Thursday, February 16, 2017

Deep Space Nine 5x17 "A Simple Investigation"

rating: *

the story: Odo becomes intrigued with a woman he's investigating.

what it's all about: What an absolute waste of an episode.  I give it one star because it introduces the Orion Syndicate later featured again in "Honor Among Thieves" and "Prodigal Daughter," and so it has some lingering significance, but otherwise "A Simple Investigation" is about as nondescript an episode as you can get. 

What's most shocking about it is the context.  The preceding eight episodes were all exceptional adventures that put a spotlight on everything right with Deep Space Nine at this point in its run.  What's most egregious, however, is that it squanders Odo at a time when he could easily have had incredibly interesting character work done.  Heck, if this had been an episode from earlier in the season, it could have meant something much more without really changing anything at all, from before he regained his shapeshifting abilities.  But here he is, a full-fledged changeling again, and "Investigation"...diddles.  It has nothing to say.

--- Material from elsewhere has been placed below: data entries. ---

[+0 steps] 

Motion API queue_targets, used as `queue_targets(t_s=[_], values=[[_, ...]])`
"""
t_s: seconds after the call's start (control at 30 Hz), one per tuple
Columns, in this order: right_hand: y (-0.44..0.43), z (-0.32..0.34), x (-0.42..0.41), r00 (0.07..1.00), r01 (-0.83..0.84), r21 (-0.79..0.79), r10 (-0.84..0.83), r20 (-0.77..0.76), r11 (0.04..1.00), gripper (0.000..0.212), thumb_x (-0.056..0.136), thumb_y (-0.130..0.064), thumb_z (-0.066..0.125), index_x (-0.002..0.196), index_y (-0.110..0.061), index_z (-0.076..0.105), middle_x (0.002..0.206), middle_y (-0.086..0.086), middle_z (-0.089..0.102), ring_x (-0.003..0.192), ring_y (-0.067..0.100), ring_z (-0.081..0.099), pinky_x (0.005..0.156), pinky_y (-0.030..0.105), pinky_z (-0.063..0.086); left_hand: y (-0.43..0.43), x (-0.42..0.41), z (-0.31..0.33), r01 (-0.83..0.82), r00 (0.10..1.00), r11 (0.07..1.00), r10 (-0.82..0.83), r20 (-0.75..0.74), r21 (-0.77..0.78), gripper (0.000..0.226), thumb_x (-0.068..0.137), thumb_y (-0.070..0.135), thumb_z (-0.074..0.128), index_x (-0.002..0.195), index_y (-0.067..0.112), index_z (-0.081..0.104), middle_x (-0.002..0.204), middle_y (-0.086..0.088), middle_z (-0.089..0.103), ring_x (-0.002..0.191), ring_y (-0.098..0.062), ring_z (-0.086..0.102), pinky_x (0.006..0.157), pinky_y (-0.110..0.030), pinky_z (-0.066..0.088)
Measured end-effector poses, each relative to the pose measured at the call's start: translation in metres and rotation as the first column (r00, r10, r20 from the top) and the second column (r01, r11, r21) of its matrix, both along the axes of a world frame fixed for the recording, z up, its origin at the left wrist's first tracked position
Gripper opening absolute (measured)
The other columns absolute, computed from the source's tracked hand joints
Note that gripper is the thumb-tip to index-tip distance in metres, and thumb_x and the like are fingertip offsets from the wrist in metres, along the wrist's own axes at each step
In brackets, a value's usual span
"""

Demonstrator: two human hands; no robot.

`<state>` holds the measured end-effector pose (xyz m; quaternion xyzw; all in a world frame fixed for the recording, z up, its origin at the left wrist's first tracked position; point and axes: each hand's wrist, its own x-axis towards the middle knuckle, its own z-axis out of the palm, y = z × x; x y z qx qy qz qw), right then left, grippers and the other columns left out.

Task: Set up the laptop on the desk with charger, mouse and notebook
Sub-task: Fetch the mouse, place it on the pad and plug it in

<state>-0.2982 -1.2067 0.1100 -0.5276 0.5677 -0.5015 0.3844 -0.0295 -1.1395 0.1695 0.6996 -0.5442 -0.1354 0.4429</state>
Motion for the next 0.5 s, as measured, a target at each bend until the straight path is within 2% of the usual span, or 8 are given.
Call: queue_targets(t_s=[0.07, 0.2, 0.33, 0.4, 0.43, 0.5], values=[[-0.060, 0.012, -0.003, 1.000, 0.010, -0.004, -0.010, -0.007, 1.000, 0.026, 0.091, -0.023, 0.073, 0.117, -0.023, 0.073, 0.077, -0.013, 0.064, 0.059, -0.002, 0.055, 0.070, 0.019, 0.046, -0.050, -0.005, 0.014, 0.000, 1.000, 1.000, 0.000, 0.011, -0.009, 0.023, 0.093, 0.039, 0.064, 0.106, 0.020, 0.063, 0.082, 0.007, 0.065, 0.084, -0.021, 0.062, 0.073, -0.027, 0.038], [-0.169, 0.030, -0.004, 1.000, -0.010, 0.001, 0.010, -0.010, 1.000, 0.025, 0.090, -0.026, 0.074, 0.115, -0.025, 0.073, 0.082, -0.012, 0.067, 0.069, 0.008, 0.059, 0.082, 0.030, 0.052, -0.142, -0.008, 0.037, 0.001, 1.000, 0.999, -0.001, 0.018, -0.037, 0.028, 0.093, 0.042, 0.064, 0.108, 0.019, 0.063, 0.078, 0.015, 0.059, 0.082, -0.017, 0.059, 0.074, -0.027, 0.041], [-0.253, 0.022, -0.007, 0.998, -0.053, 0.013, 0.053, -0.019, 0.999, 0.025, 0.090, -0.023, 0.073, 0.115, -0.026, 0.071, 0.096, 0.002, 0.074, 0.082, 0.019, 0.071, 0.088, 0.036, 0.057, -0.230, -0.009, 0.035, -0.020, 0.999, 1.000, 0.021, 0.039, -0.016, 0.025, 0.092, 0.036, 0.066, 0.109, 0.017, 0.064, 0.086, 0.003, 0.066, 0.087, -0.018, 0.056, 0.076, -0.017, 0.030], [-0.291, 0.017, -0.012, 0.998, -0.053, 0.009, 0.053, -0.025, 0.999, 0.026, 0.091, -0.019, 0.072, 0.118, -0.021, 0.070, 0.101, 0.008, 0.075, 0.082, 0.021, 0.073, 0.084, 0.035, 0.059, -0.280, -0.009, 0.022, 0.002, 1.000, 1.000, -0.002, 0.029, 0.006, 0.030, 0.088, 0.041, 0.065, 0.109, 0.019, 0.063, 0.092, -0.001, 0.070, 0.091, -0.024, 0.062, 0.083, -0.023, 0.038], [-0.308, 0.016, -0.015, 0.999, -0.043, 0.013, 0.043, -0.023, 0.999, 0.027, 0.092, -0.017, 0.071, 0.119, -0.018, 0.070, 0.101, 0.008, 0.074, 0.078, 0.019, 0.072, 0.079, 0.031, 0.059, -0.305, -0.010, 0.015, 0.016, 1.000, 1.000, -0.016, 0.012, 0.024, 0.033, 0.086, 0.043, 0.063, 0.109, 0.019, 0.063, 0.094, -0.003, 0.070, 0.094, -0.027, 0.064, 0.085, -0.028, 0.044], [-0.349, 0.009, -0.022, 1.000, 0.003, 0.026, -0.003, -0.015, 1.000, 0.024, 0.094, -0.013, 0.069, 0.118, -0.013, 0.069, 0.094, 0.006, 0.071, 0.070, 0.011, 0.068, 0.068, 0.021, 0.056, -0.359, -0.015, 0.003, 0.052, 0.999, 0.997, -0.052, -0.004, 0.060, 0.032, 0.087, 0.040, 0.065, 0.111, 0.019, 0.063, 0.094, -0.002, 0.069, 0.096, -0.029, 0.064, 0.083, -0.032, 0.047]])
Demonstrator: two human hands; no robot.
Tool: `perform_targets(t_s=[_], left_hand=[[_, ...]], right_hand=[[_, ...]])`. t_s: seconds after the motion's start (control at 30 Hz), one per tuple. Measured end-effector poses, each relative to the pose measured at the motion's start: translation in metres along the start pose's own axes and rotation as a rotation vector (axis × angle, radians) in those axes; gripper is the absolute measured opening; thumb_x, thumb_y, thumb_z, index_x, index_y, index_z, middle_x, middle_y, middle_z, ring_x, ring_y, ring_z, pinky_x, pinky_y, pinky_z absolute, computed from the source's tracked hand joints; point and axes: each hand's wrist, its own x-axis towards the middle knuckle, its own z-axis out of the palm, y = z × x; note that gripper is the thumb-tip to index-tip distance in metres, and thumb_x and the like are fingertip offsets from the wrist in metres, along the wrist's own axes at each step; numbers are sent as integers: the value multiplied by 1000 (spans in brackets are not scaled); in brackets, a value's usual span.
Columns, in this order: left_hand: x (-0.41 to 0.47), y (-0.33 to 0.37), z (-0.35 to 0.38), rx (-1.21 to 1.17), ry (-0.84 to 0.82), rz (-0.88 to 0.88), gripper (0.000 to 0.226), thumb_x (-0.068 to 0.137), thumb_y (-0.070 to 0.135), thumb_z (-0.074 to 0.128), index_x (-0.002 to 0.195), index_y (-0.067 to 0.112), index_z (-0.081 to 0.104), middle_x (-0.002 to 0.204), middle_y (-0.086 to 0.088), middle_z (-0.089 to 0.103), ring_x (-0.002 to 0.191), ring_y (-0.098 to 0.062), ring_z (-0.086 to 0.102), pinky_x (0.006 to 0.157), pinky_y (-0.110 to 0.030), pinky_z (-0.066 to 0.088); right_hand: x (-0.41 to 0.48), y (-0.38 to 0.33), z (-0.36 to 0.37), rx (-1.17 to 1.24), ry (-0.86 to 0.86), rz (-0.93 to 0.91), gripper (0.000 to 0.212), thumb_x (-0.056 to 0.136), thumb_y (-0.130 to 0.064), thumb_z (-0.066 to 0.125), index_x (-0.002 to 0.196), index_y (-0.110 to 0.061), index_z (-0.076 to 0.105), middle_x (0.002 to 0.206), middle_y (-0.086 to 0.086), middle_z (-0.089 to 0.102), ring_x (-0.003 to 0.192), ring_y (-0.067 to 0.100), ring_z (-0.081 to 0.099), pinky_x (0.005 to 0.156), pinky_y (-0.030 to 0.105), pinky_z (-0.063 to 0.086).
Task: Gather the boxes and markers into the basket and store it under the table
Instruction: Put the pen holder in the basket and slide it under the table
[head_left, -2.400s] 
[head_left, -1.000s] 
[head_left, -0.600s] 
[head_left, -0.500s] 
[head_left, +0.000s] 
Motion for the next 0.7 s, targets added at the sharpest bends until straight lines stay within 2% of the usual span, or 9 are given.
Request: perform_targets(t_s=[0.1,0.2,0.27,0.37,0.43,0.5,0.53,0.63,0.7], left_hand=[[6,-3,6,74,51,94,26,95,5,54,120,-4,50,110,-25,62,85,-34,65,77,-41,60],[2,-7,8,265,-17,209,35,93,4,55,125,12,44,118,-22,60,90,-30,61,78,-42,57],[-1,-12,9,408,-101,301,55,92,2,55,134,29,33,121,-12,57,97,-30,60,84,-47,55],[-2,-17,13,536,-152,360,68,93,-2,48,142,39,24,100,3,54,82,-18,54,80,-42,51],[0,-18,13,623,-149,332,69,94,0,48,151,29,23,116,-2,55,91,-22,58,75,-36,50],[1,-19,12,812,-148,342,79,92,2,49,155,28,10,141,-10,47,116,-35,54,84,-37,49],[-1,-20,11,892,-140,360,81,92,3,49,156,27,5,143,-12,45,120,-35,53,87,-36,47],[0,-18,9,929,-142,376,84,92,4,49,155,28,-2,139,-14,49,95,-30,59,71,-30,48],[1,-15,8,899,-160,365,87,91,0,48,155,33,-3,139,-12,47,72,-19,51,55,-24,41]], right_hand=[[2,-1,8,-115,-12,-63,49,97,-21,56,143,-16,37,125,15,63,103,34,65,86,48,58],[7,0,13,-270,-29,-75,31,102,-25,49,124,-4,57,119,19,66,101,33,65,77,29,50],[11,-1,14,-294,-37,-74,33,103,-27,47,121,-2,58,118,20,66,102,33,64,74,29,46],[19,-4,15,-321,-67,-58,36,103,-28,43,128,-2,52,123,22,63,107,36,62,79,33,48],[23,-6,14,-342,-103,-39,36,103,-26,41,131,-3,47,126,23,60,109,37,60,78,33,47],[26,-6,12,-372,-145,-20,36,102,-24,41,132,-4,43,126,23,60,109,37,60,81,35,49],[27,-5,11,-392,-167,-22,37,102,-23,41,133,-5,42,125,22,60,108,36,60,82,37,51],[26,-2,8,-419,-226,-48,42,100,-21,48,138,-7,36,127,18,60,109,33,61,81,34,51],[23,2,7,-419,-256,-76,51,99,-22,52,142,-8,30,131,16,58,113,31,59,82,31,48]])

So here's what's a good spin on all that: "Investigation" is a breather.  It removes all the heaviness of what's been going on.  It's a throwback to a simpler time, when you didn't have to worry about what would happen next, when there was no Dominion threat looming.  This could've been a fun experience from the first few seasons, never mind earlier in this season.

But when you watch Deep Space Nine for everything it does really, really right, it's kind of disappointing when an episode delivers something that just

criteria analysis:
  • franchise - It could conceivably give fans who are otherwise hesitant to give Deep Space Nine a chance a reason to watch, but would this really be a good way to sample?
  • series - A link to later episodes does exist.
  • character - Odo is in the spotlight, but nothing much of importance is said about him.
  • essential - An all but completely skippable affair.